■ TASK DIRECTIONS:
Leave out every line before the one containing "Gripper pose in", and repeat the rest of the material below exactly, that line included.

╭──

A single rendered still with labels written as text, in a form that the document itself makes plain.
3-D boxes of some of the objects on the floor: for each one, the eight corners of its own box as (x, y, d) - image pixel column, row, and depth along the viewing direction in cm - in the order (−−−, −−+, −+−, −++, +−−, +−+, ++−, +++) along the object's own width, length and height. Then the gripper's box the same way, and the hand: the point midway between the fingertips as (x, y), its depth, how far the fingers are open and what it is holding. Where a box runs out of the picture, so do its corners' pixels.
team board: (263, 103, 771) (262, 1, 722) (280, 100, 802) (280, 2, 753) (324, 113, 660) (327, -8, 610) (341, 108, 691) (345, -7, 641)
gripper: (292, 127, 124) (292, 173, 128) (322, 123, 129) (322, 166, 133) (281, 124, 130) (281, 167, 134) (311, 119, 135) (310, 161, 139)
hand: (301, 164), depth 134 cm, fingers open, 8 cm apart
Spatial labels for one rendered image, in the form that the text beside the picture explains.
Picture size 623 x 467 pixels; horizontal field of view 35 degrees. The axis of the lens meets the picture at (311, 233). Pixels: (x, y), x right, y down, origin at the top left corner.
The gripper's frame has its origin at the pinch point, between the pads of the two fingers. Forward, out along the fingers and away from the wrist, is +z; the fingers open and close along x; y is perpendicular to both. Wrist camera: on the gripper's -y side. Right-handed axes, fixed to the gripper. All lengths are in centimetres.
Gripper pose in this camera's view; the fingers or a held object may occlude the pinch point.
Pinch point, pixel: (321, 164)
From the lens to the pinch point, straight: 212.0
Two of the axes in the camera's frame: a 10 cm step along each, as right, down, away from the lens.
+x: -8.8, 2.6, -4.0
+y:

╰──

■ TASK SOLUTION:
Gripper pose in this camera's view; the fingers or a held object may occlude the pinch point.
Pinch point, pixel: (321, 164)
From the lens to the pinch point, straight: 212.0
Two of the axes in the camera's frame: a 10 cm step along each, as right, down, away from the lens.
+x: -8.8, 2.6, -4.0
+y:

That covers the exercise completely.